Bankruptcy provides limited but at the same time extraordinary help with support obligations.
1. Support obligations are highly unusual debts, which in many respects are NOT affected by your bankruptcy case.
a. No present or past discharge of child and spousal support obligations. The previous months’ and the current month’s support obligations were established by a domestic relations court’s order, and bankruptcy law does not attempt to disturb those obligations.
b. No stopping of the collection of ongoing monthly support obligations through either Chapter 7 or Chapter 13. Same thing here—this obligation was established by a domestic relations judge and can only be changed through such a judge, with the monthly collection of that court-ordered amount being allowed to continue in the meantime.
c. No stopping of collection for past-due support obligations under Chapter 7. This includes the voluntary withholding from your paycheck or account, the involuntary garnishment of your paycheck, the interception of your income tax refund, the reporting to a credit reporting agency that you’re late on support payments, and potentially the suspension of a drivers’ license and even occupational licenses (for nurse, physician, electrician, etc.). More on how past-due support obligations are treated under Chapter 13 below.

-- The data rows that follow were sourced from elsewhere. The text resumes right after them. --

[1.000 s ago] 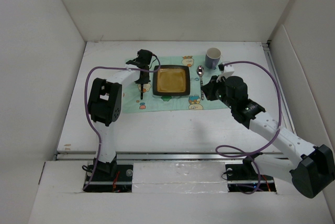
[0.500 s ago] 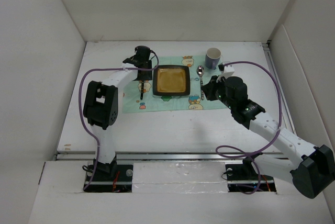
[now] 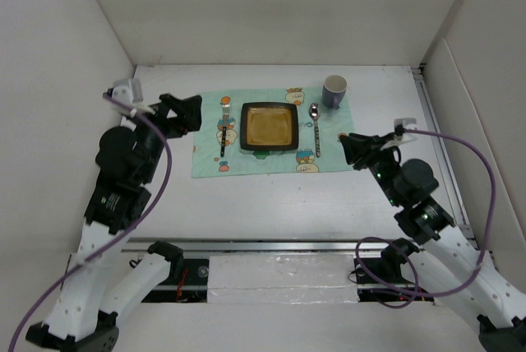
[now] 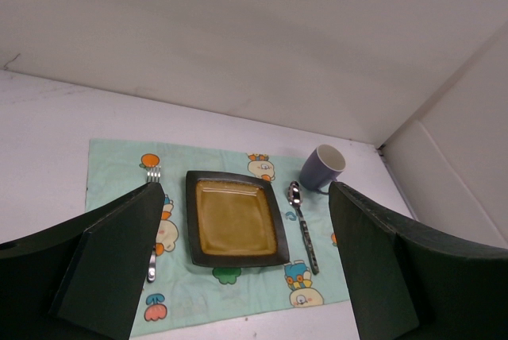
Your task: Set the dinner table for one person
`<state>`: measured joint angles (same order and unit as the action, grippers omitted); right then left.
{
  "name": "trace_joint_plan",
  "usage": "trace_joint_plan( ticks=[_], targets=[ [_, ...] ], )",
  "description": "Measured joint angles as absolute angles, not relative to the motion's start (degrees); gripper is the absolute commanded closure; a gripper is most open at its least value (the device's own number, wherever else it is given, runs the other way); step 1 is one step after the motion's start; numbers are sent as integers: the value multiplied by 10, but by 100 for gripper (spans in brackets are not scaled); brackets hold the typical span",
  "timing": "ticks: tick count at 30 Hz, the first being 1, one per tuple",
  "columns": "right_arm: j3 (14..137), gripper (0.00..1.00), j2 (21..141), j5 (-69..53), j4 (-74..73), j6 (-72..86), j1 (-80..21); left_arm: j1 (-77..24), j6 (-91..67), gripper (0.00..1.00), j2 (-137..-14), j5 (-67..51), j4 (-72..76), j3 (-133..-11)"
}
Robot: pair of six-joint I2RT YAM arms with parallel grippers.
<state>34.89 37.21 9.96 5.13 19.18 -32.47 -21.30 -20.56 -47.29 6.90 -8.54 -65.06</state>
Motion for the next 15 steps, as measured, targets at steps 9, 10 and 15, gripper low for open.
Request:
trace_joint_plan(
  ticks=[9,10,15],
  targets=[
    [391,37,183,210,-3,214,-327,-213,-237,15,-254,144,-119,-510],
    [406,37,174,219,-12,214,-327,-213,-238,16,-241,153,-122,-504],
    [428,36,142,250,-29,217,-327,-213,-243,14,-221,170,-122,-493]
  ],
)
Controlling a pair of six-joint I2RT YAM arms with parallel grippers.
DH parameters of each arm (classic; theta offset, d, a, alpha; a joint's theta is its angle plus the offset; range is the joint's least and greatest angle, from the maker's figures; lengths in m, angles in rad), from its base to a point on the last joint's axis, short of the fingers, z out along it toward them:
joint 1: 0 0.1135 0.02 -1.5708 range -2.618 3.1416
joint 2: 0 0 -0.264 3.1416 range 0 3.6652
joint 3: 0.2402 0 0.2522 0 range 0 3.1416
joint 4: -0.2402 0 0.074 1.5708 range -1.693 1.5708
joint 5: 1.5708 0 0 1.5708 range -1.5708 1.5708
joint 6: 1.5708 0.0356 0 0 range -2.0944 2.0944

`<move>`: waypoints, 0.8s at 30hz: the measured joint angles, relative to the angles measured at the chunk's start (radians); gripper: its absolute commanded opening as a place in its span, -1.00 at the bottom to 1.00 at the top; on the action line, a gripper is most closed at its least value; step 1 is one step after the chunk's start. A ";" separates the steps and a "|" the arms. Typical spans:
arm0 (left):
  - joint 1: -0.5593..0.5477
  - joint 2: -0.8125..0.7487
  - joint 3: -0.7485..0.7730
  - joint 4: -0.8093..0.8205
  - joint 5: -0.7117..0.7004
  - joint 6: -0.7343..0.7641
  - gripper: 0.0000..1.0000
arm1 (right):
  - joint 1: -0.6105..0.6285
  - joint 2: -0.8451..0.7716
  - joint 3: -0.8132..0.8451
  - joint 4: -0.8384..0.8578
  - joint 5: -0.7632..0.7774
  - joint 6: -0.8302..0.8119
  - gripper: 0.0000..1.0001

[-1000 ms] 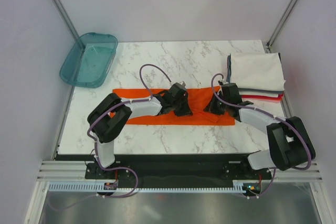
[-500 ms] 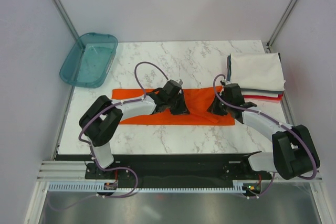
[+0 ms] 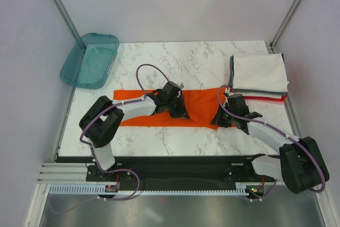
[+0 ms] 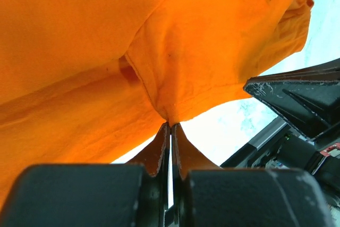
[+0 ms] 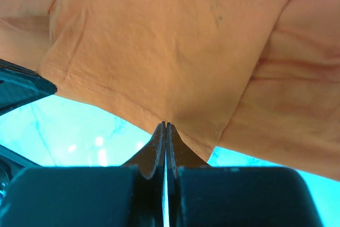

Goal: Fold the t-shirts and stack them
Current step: Fold the tshirt

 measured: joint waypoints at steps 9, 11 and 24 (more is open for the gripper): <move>0.005 -0.047 -0.048 -0.077 -0.026 0.039 -0.08 | 0.000 -0.041 0.008 -0.043 0.012 0.010 -1.00; 0.008 -0.108 -0.064 -0.129 -0.072 0.053 -0.06 | 0.000 -0.041 0.026 -0.052 0.021 0.010 -1.00; 0.276 -0.447 -0.147 -0.216 -0.326 0.165 -0.95 | 0.000 0.017 0.106 -0.054 0.047 0.005 -1.00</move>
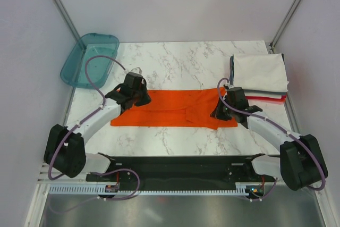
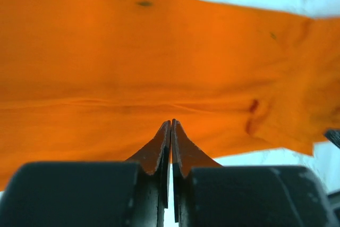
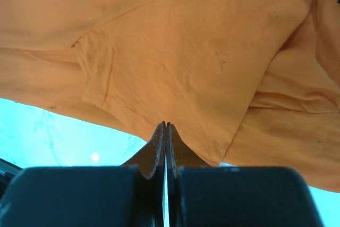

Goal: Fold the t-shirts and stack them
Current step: Fold the tshirt

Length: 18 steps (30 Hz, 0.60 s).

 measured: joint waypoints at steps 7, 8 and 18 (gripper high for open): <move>0.133 0.096 0.034 -0.025 -0.071 0.054 -0.95 | 0.002 0.052 0.011 -0.001 0.027 -0.012 -1.00; 0.139 0.116 0.045 -0.028 -0.081 0.059 -0.96 | 0.003 0.061 0.013 -0.001 0.031 -0.015 -1.00; 0.218 0.352 0.172 -0.046 -0.080 0.063 -0.95 | 0.021 0.151 0.095 -0.013 0.093 -0.023 -1.00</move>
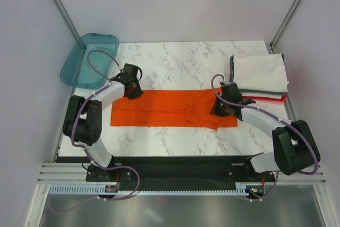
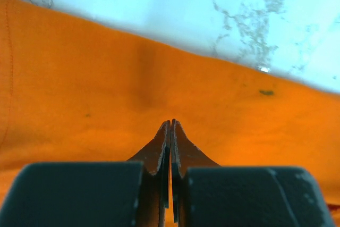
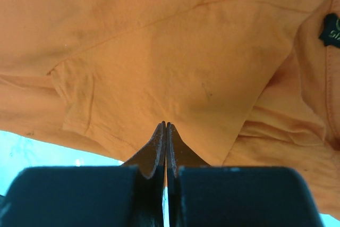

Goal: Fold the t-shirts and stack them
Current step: Fold the tshirt

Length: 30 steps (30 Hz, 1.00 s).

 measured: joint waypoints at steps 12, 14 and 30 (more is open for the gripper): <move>0.039 0.117 0.034 0.005 0.018 -0.031 -0.95 | 0.000 0.160 0.072 -0.016 0.068 -0.022 -1.00; 0.039 0.117 0.029 0.011 0.019 -0.043 -0.95 | 0.000 0.195 0.108 -0.018 0.084 -0.022 -1.00; 0.021 -0.076 -0.231 0.126 0.057 -0.130 -0.96 | -0.051 0.460 0.409 -0.014 0.145 0.001 -1.00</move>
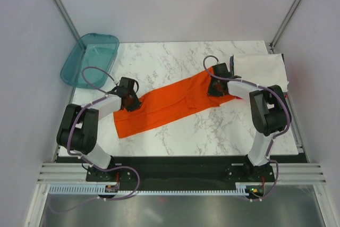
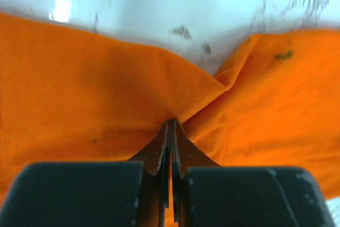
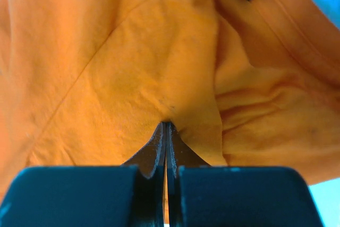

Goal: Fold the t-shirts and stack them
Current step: Fold the tshirt

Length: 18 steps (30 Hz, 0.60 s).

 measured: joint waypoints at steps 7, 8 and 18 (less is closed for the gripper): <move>-0.111 -0.166 -0.172 0.018 0.014 -0.099 -0.95 | -0.010 0.134 0.173 -0.002 0.016 0.005 -1.00; -0.143 -0.190 -0.195 0.015 0.016 -0.117 -0.95 | -0.010 0.148 0.193 -0.005 0.017 0.005 -1.00; -0.449 -0.321 -0.328 0.040 -0.038 -0.394 -0.96 | -0.010 0.328 0.453 -0.040 0.013 0.004 -1.00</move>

d. No stopping of a domestic relations court proceeding to establish a support obligation, or to increase or decrease the support amount. Again, the bankruptcy judge does not tread on the toes of the domestic relations judge on support issues.
2. But one way that bankruptcy can help, specifically with back support, can be extremely important.
Chapter 13 CAN stop collection efforts for BACK support—support payments that you had not made on time and continue to owe. When you file a Chapter 13 “adjustment of debts,” that stops all of the super-aggressive ways that your ex-spouse and/or the support enforcement agency can get money out of you to pay the support arrearage. They are forced to accept catch-up payments at amounts based on your actual ability to pay. You ARE required to cure the entire past-due amount by the time you finish your 3 to 5 year Chapter 13 case. And you MUST immediately start or continue to make any ONGOING support payments on time. But as long as you do these and fulfill all the other requirements under Chapter 13, you will not have to worry about this ever again. At the completion of your case you will be completely current on support, and this major headache will be forever gone.
3. Bankruptcy can also help in more mundane ways.
Even if you aren’t behind on your support payments, or aren’t being chased for a few payments you missed, both Chapter 7 and 13 can simply help get rid of or significantly lower your other debt obligations so that you can more reasonably and more reliably pay your child and/or spousal support. That will make it less likely that you will ever fall behind.
And if you are now paying too much in support now, as you file bankruptcy you might seriously consider going back to the domestic relations court to change the monthly support amount for future payments. If you’ve been forced to file bankruptcy, that’s likely good indication that your finances have deteriorated since the domestic relations court determined the amount. When you file bankruptcy you are required to calculate and list your income and expenses, so you can compare those to what they were when the support amount was determined. Bankruptcy can help with your past support situation in only the limited way discussed above, but it can also arm and inspire you to lower your support obligation to a more reasonable amount.